[PROVIDED DATA]

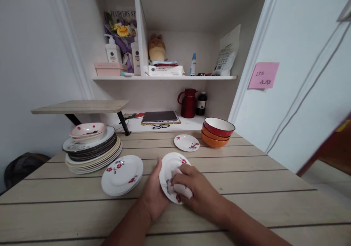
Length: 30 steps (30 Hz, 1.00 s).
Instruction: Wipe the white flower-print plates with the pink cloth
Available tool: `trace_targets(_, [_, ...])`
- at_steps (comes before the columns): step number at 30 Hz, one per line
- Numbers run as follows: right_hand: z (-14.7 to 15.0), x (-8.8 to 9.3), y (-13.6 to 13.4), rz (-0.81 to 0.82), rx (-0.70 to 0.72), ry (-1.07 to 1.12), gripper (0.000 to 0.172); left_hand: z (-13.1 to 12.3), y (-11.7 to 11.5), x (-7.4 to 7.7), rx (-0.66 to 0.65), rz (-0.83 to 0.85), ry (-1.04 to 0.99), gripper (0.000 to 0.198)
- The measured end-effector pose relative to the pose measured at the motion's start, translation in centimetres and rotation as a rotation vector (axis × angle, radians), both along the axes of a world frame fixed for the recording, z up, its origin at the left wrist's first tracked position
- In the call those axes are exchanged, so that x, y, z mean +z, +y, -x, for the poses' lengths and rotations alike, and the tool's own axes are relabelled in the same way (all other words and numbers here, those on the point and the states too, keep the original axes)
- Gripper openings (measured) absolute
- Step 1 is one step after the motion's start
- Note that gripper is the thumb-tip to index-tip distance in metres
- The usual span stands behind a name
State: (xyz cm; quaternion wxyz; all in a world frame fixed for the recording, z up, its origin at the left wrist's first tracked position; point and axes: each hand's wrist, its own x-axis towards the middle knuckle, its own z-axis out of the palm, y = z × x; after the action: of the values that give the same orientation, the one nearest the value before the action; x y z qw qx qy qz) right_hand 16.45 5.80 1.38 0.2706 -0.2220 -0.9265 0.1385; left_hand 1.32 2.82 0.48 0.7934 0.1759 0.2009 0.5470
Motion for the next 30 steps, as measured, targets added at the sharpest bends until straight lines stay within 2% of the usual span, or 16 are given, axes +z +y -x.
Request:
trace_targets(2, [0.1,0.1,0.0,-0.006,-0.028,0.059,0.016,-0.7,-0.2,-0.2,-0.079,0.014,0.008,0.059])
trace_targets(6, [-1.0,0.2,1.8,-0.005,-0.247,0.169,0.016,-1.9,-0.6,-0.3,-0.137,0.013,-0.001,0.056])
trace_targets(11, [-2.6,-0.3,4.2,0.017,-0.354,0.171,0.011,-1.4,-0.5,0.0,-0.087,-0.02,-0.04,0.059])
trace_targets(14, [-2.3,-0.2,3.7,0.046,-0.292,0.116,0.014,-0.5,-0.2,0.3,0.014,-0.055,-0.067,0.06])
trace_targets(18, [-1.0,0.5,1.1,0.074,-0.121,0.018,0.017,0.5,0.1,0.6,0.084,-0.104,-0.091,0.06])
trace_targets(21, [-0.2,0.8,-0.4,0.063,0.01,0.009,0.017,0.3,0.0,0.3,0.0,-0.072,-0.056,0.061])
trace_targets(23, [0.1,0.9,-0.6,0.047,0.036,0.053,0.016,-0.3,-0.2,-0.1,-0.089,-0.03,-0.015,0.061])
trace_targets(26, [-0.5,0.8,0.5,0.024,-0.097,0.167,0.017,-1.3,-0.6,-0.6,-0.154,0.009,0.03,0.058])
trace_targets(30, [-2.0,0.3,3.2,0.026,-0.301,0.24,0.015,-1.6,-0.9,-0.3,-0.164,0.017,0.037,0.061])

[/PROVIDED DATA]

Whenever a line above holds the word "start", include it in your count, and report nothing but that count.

RESPONSE TO THE EXERCISE: 2